• [AIM OF THE TASK]:
Reproduce the lines below exactly, from the one containing "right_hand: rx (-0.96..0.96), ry" through the one containing "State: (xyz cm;", both included. Leave out any pictures.

• [STORED DATA]:
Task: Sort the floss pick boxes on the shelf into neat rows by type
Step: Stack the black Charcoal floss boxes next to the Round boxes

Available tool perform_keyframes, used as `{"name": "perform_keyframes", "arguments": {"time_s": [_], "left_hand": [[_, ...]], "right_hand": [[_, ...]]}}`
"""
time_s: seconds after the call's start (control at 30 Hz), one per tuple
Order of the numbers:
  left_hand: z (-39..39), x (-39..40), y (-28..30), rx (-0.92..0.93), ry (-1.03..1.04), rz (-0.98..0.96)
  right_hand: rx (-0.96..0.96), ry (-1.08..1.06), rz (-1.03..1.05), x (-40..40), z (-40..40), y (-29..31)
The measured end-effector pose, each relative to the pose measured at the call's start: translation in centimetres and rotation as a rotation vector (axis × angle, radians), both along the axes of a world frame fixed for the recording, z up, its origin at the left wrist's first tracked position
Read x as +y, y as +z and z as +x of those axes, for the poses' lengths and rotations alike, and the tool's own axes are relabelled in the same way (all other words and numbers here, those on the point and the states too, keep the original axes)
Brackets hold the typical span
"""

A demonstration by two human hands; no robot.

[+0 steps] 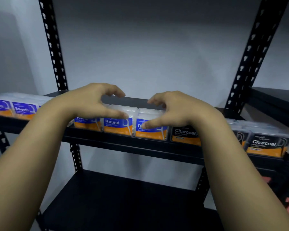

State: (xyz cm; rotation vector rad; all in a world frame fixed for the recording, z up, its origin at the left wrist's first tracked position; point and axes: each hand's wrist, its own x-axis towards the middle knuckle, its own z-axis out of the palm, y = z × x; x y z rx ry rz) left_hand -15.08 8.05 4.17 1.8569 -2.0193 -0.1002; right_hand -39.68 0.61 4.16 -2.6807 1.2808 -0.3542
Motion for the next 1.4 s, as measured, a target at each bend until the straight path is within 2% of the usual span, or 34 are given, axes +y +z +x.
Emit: {"name": "perform_keyframes", "arguments": {"time_s": [0.17, 0.57, 0.93, 1.17, 1.4], "left_hand": [[2.0, -2.4, -0.5, -0.084, -0.119, 0.203], [5.1, -5.1, -1.1, -0.046, -0.345, 0.185], [5.5, -5.3, -1.2, -0.048, -0.348, 0.136], [8.2, -5.0, 0.0, -0.078, -0.262, 0.232], [8.6, -5.0, -1.1, 0.005, -0.3, 0.194]], "right_hand": [[0.093, -0.085, 0.042, -0.2, 1.4, 0.0], [0.063, -0.217, 0.121, 0.8, 2.6, 0.3], [0.061, -0.212, 0.146, 0.2, 3.2, 0.4], [0.056, -0.181, 0.165, -0.7, 3.8, 0.1], [0.066, -0.189, 0.162, -1.0, 4.3, 0.0]]}}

• [WRITTEN SOLUTION]:
  right_hand: rx (-0.96..0.96), ry (-1.08..1.06), rz (-1.03..1.05), x (-40..40), z (-40..40), y (-29..31)
The measured end-effector pose, each relative to the pose measured at the call's start: translation in centimetres and rotation as a rotation vector (axis × angle, radians), both along the axes of a world frame fixed for the recording, z up, its origin at the left wrist's first tracked position
Read x as +y, y as +z and z as +x of those axes, for the poses' lengths and rotations alike, and the tool's own axes are relabelled in the same way (all other words and numbers here, those on the point and the states too, keep the original axes)
Brackets hold the typical span
"""

A demonstration by two human hands; no robot.

[+0 steps] 

State: (xyz cm; rotation vector rad; all in a world frame fixed for the recording, z up, its origin at the left wrist's first tracked position; point and axes: each hand's wrist, its own x-axis towards the middle knuckle, its own z-axis out of the palm, y = z × x; x y z rx ry rz) left_hand -15.08 8.05 4.17 1.8569 -2.0193 -0.1002; right_hand -39.68 0.61 4.16 -2.6807 1.2808 -0.3542

A complete answer has now been given.